Livorno only just made it though, needing a sixty sixth minute equaliser in their second leg match against Brescia.
Like the first leg, the match finished 1-1 and as the tie was all square, Livorno progress thanks to their higher league finishing position.

The final will also be played over two legs on Wednesday and Sunday with Empoli being at home in the first leg.
At this stage I fancy Empoli to progress as their end of season form was second to none.
 
Livorno promoted to Seria A after drawing 1-1 in the first leg away and winning the home tie 1-0.
Totally deserved on their overall season performance.
Proved that my knowledge of Italian football is as good as my knowledge of the Premiership.
 
James Horncastle:
[article=http://uk.eurosport.yahoo.com/blogs/pitchside-europe/hellas-back-verona-were-reborn-144351432.html;_ylt=AsSfzs0B1ECrARVVxLA41xgxg4t4;_ylu=X3oDMTE2cDcyZjM4BG1pdAMEcG9zAzQEc2VjA01lZGlhQkNhcm91c2VsTWl4ZWRMUENB;_ylg=X3oDMTBhY2IwdWc5BGxhbmcDZW4tR0I-;_ylv=3]To celebrate their 110th birthday in May, Hellas Verona, one of Italy’s oldest clubs, booked the city’s Roman amphitheatre in Piazza Bra. Players from past and present, including members of the 1985 Scudetto-winning side and other famous butei, or ‘lads’ in local dialect, who had worn gialloblu over the years from Claudio Caniggia and Joe Jordan to Angelo Peruzzi and Pippo Inzaghi were all invited to attend, as were 12,000 supporters.

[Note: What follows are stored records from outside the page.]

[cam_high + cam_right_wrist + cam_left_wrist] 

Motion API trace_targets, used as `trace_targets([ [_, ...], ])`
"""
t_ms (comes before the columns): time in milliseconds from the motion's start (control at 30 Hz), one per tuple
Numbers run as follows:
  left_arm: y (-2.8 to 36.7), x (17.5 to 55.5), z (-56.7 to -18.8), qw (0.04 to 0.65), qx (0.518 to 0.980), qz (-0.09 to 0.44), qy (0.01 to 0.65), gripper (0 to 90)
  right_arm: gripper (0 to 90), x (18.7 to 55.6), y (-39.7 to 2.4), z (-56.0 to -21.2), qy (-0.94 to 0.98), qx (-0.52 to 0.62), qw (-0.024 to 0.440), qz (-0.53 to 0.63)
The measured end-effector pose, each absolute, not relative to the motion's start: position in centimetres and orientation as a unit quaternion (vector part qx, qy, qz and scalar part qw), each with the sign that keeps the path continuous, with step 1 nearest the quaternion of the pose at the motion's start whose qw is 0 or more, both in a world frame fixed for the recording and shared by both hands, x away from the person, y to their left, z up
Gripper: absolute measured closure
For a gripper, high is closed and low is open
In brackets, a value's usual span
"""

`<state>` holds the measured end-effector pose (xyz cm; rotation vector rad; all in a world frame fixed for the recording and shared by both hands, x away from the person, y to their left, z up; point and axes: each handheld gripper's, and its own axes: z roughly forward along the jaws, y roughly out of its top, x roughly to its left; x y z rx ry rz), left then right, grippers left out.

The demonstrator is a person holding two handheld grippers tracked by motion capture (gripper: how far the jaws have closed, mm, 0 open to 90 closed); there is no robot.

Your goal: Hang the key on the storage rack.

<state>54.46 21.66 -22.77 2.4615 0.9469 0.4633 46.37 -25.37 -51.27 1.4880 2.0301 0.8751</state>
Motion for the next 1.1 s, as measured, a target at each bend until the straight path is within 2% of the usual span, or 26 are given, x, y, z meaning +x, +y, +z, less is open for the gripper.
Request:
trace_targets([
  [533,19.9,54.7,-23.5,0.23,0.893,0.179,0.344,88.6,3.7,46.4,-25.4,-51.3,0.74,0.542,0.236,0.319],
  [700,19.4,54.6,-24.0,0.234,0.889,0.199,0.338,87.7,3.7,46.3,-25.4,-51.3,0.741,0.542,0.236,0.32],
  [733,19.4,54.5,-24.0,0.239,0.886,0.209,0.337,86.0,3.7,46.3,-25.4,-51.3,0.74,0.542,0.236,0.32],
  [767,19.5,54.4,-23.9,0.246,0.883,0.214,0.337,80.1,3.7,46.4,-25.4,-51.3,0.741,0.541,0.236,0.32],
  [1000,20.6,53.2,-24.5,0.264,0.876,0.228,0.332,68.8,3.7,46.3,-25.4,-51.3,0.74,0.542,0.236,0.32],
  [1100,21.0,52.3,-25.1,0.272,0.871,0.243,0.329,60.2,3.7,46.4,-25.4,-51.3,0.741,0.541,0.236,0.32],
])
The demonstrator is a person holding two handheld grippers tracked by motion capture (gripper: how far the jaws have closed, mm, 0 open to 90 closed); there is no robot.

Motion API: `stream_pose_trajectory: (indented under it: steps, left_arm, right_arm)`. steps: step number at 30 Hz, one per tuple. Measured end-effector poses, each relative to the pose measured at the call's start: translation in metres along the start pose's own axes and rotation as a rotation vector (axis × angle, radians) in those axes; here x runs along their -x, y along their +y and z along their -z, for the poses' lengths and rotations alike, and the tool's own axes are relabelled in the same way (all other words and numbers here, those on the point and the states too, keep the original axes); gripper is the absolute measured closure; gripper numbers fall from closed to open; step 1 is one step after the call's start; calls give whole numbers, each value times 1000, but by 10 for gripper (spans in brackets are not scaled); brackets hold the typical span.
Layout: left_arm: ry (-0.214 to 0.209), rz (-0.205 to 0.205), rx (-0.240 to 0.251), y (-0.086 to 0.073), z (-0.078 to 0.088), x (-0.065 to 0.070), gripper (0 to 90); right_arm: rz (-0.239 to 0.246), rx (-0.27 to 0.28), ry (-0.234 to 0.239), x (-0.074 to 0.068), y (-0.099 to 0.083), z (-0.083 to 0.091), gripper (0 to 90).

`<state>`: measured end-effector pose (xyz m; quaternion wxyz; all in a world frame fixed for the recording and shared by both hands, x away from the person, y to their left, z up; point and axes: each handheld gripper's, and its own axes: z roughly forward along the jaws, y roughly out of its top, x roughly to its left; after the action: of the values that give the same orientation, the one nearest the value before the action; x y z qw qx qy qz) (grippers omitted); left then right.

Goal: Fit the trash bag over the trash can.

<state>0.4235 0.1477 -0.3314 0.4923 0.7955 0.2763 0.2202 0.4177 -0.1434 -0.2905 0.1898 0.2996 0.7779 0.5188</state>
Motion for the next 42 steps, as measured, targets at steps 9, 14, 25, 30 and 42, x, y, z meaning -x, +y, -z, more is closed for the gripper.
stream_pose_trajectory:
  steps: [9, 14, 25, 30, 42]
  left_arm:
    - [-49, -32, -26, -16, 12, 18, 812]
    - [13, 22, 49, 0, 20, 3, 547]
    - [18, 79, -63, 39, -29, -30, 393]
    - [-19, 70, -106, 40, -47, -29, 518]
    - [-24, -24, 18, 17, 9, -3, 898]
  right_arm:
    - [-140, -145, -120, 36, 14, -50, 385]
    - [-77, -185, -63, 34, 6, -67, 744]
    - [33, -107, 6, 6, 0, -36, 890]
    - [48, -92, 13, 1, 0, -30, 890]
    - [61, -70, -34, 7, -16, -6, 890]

It promised to be a special night in Hellas' history and became even more so in light of events a couple of days earlier. A stalemate with Empoli proved enough for them to finish runners-up in Serie B and clinch an automatic promotion place. "We’ve just left hell," cried the stadium announcer at the Bentegodi. After 11 years outside the top flight, Hellas were back.

A banner unfurled in the Curva Sud thanked former president Giovanni Martinelli under whom the club's resurrection had started in 2008. At the time, Hellas were touching the void. They’d required a play-off against Pro Patria to avoid relegation to Italy's fourth division and there were even proposals for the club to merge with Chievo. Martinelli wasn't prepared to let that happen. Hellas had too proud a history for that, a history Chievo could only dream of.
It’d be a long road back, but Martinelli and the fans resolved to go it alone. Fusing with Chievo was anathema to them. They'd do anything but that.

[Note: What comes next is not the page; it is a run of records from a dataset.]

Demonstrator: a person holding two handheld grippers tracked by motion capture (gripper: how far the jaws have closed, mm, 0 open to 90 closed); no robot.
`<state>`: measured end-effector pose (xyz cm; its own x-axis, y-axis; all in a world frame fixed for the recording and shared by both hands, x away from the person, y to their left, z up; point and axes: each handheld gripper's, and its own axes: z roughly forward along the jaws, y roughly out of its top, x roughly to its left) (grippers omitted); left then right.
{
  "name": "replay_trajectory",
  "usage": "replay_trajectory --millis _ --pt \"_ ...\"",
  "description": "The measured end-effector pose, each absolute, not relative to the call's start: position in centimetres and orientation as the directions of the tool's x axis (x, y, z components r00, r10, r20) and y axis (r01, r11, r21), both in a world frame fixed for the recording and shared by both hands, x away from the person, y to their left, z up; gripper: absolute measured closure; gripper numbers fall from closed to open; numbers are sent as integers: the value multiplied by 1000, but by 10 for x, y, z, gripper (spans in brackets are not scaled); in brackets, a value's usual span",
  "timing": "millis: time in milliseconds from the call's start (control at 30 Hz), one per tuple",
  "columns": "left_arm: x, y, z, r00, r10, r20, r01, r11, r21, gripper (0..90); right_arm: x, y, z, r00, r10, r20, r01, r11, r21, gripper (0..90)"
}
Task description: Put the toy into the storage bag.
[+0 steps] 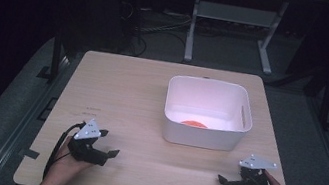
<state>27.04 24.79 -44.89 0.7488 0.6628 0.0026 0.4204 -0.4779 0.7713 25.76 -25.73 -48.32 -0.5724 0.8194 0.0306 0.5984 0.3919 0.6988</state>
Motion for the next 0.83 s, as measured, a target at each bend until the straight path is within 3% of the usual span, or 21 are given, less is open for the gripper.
replay_trajectory --millis 367,833 --pt "260 259 -473 722 691 9 479 -511 714 159 258 -257 -483 -572 819 31 598 392 699 0" --pt "259 261 -475 722 692 6 477 -504 720 131 258 -257 -483 -572 819 31 598 392 699 0"
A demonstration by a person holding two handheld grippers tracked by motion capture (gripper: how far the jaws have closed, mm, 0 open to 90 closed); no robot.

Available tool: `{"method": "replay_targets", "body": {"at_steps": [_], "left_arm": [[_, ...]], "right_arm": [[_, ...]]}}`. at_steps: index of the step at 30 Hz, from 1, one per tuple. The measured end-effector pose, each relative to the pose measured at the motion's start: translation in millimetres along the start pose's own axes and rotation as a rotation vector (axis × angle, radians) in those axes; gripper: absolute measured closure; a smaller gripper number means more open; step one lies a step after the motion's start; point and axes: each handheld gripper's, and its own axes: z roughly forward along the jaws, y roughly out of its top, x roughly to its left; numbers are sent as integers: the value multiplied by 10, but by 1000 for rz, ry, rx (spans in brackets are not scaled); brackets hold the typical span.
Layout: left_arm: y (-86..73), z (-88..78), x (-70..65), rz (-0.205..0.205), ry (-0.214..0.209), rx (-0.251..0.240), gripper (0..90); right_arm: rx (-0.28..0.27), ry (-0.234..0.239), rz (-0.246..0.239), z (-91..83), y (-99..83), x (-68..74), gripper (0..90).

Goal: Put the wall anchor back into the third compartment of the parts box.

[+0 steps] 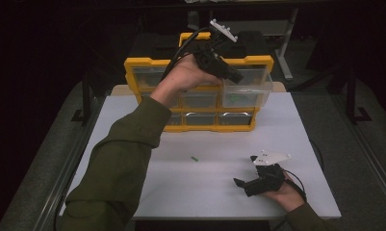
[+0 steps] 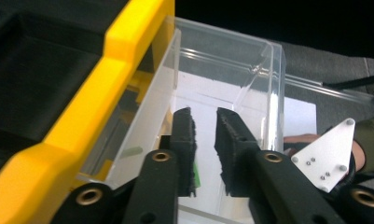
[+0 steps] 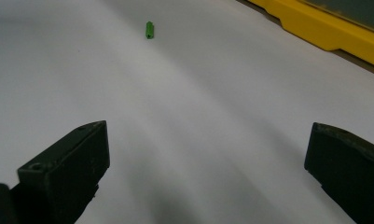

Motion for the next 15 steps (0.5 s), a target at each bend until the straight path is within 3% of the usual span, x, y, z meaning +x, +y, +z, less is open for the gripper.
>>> {"method": "replay_targets", "body": {"at_steps": [5,13,15], "left_arm": [[-18,-157,6,-8,-7,-35,735],[-161,-474,30,-22,-1,-42,898],[-218,-518,41,-31,3,-35,900]], "right_arm": [[0,-1,2,-2,-1,-1,0],[1,-2,1,1,0,1,0],[1,-1,-1,4,0,2,0]]}}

The appointment of Andrea Mandorlini, a member of Giovanni Trapattoni's relentless teutonic Inter side that won the Scudetto in 1989, has come to represent a major turning point in their recent history. After hanging up his boots, he’d established himself as a relatively successful coach in the lower reaches of the Italian game. Mandorlini guided La Spezia to Serie C1 in 2000. Then four years later, he got Atalanta into Serie A.

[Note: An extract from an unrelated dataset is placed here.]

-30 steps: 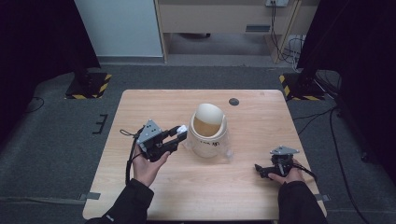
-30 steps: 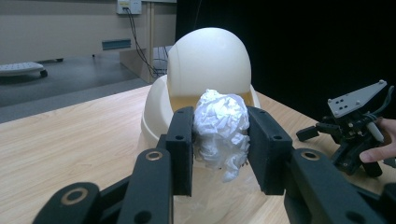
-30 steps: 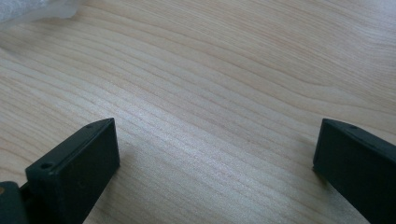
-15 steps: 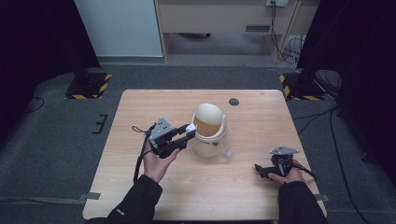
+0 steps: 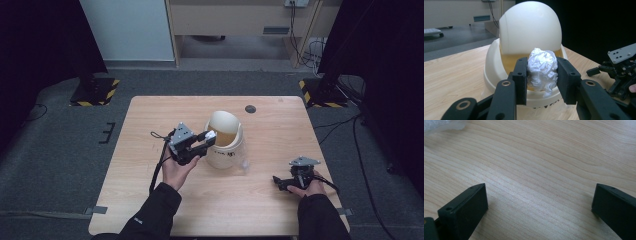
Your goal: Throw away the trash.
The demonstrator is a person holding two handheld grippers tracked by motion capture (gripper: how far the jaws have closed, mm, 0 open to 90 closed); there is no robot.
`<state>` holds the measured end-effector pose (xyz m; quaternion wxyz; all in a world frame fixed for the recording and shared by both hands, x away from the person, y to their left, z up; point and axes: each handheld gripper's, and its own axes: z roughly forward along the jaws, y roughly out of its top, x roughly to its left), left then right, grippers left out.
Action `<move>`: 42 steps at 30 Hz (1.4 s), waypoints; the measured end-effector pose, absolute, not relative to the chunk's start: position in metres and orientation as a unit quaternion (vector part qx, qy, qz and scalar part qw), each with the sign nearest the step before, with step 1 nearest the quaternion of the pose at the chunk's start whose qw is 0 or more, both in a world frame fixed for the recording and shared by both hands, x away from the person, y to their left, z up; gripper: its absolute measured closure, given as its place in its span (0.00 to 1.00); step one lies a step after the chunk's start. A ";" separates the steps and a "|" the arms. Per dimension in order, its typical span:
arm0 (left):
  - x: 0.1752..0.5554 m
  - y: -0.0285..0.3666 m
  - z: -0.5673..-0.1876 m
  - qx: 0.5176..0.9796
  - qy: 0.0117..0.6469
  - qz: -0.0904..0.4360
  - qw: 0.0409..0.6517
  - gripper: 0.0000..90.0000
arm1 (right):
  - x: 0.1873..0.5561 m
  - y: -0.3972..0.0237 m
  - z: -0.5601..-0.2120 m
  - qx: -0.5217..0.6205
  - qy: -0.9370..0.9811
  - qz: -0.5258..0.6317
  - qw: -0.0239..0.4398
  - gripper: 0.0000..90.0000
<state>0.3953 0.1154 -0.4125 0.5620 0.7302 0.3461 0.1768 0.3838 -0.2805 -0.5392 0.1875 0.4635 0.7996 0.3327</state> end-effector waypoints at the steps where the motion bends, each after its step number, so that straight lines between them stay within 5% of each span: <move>1: 0.396 0.114 -0.413 0.731 0.345 0.176 0.561 0.70 | 0.384 -0.280 -0.539 0.464 0.799 0.333 0.187 0.01; 28: 0.415 0.093 -0.429 0.752 0.351 0.172 0.531 0.69 | 0.384 -0.280 -0.539 0.464 0.799 0.333 0.188 0.01; 42: 0.405 0.100 -0.423 0.747 0.338 0.172 0.546 0.53 | 0.384 -0.280 -0.539 0.464 0.799 0.333 0.187 0.01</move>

His past at Inter meant he was supposedly considered for the position as Jose Mourinho's assistant on the Special One's arrival in the dug out at San Siro. Considering himself to be a No.1 and not a No.2, Mandorlini took the Cluj job instead. Though he won the league in Romania, he was rather unceremoniously dismissed after a poor start to his title defence. Offered the chance to return to Italy with Hellas, Mandorlini accepted and so went from coaching in the Champions League to the Lega Pro. Talk about a comedown.

Or was it? Through the hard times, the average attendance at the Bentegodi for Hellas games never fell below 10,000. This was a big club. And like a sleeping giant, Hellas just needed reawakening from a bad dream. Promotion to Serie B via the play-offs came in Mandorlini's first season. Following four years in the third division, it was a liberation.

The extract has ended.